Критики уже дали характеристику этому уникальному роману – изящная музыкальная шкатулка, роскошная вещица, построенная на симметрии. Тема романа – двойники и удвоения всяческого рода. Стиль авторского повествования – изощренный, кристально-честный, изысканный – столь совершенный, что невольно напоминает манеру письма Владимира Набокова.
Роман выдвинут на премию "Национальный бестселлер".
Содержание:
Глава I 1
Глава II 1
Глава III 2
Глава IV 3
Глава V 4
Глава VI 6
Глава VII 7
Глава VIII 7
Глава IX 9
Глава X 10
Глава XI 12
Глава XII 13
Глава XIII 15
Глава XIV 15
Глава XV 17
Глава XVI 19
Глава XVII 21
Глава XVIII 23
Глава XIX 25
Глава XX 26
Глава XXI 28
Глава XXII 30
Глава XXIII 32
Глава XXIV 34
Глава XXV 37
Глава XXVI 39
Глава XXVII 41
Глава XXVIII 42
Глава XXIX 44
Глава XXX 45
Глава XXXI 48
Глава XXXII 49
Глава XXXIII 52
Глава XXXIV 53
Примечания 56
Евгений Лапутин
Студия сна,
или Стихи по-японски
Глава I
Я в полночь посмотрел:
Переменила русло
Небесная река.
Так, теперь об именах. Старшего, подчинившись скучным алфавитным правилам, назвали Артуром. Младшего, который родился семью минутами позже, следовало назвать Бенедиктом или Борисом, но к этим именам у всех нарекателей имелись претензии (как правило, сугубо личного характера), и поэтому, по инерции прокатившись и мимо следующей буквы, хотя она таила в себе многообещающего Владимира, остановились на близлежащей "Г". Младшего записали Германом, что понравилось ему с самого детства, хотя в то время его язычок еще не находил нужной точки упора в твердом нёбе. Это приводило к картавости при назывании себя. Ге’ман. Он называл себя Ге’маном, но потом все как-то наладилось, прояснилось. Уже в возрасте повзрослее была приобретена привычка даже подрыкивать, представляясь, что вызывало у его новых знакомцев быстрогаснущий легкий испуг, именно быстрогаснущий, друзья мои, ибо открытое, приветливое лицо Германа, нежная грусть и истома его подвижных голубых глаз, легкая челка, крылом спадающая на высокий гладкий лоб, тонкие ткани изысканной одежды вызывали лишь симпатию и доверие. Зато потом, много позже, когда благодаря преследованию и преследователям пришлось отказаться от своего имени и подыскивать себе новое, он назвал себя Эмилем, что безопасно и надежно скрывало этот милый речевой дефект. "Эмиль, – много позже стал представляться он, – вы только представьте себе, меня зовут Эмиль".

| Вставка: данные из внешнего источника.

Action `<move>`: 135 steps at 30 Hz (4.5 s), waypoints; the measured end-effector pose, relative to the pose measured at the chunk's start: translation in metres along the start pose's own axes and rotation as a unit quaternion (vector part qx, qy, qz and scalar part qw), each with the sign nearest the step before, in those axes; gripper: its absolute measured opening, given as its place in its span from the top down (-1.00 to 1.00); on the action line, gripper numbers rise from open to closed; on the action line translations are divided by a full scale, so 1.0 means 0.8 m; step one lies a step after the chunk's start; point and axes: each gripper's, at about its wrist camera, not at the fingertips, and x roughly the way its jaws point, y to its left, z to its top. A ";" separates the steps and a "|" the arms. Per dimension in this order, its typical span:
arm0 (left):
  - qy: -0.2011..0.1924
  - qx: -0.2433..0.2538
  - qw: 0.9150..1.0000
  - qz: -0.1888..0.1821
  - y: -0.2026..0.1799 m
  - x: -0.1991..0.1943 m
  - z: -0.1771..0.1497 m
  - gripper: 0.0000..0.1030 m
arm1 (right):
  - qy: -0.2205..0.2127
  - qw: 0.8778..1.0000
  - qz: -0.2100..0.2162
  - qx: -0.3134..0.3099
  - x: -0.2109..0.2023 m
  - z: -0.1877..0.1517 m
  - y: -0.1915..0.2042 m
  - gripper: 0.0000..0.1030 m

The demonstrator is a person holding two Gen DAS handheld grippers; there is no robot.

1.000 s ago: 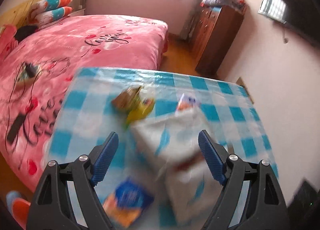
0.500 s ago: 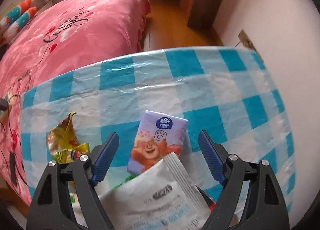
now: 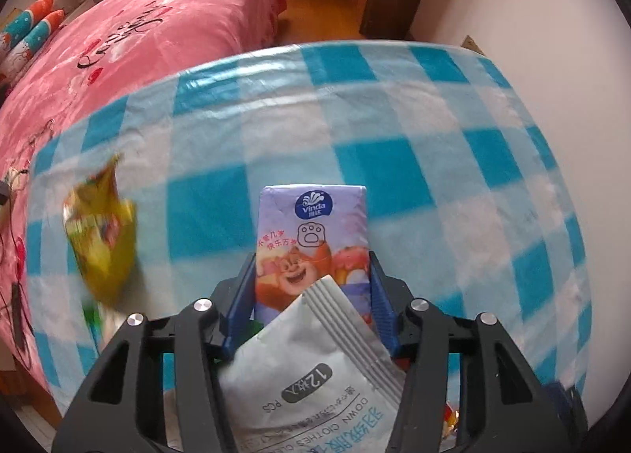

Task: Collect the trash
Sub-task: 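Grasp the yellow snack wrapper with the left gripper and lift it, then grasp the gold coffee stick with the right gripper while the left gripper holds the yellow wrapper, then carry both items over the orange bucket and open both grippers to drop them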

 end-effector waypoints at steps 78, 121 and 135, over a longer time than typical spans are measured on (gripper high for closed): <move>-0.131 -0.101 0.983 -0.086 0.133 -0.160 -0.287 0.31 | 0.101 0.983 -0.028 -0.153 0.086 -0.032 0.079 0.30; -0.153 -0.176 0.966 -0.107 0.242 -0.202 -0.460 0.31 | 0.047 0.962 0.038 -0.265 0.046 -0.091 0.305 0.62; -0.158 -0.268 0.949 -0.052 0.341 -0.213 -0.544 0.31 | 0.100 0.932 0.083 -0.338 0.125 -0.180 0.427 0.61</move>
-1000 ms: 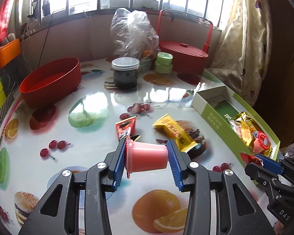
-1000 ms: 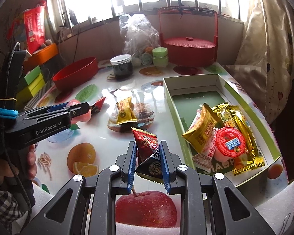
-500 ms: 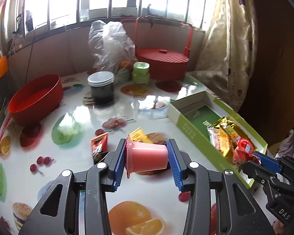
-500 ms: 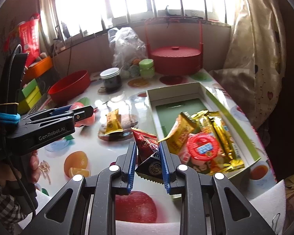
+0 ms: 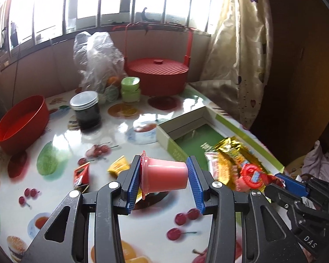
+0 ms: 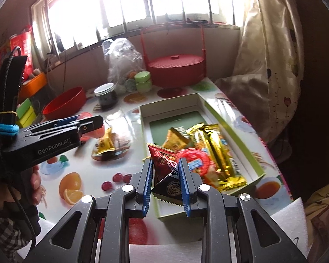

Их мать, Лидия Павловна Побережская, избавившись от двойного бремени ровно в полночь и еще с час поблуждав счастливым бессмысленным взглядом по белому казенному потолку, вдруг испустила дух, вся как-то скорчившись и потеряв мгновенно ту красоту, какой еще девять лет назад и пленила теперешнего вдовца, сейчас стоящего в холле больницы и рыдающего так безутешно, что немногие случайные свидетели его плача терялись в догадках, дескать, а что за звуки издает этот респектабельный, усатый, со слегка старомодными бакенбардами господин в полосатом костюме – то ли хохочет, то ли кашляет, подавившись, и даже огромные слезы на его выпученных голубых глазах мало проясняли картину.
Не откажем себе в удовольствии еще чуть задержаться в том самом больничном холле. Рядом со вдовцом, Антоном Львовичем Побережским стоит немец-доктор, принимавший роды и собственноручно подхвативший два новых тельца, гладко выскользнувших из загадочной мглы. Немногих (а именно числом шесть) случайных свидетелей этой сцены своим вниманием удостаивать мы не станем в силу их абсолютной непричастности к дальнейшим событиям, хотя кое-кто из них, например отставной генерал Плюта, мог вполне стать героем отдельного изящного повествования.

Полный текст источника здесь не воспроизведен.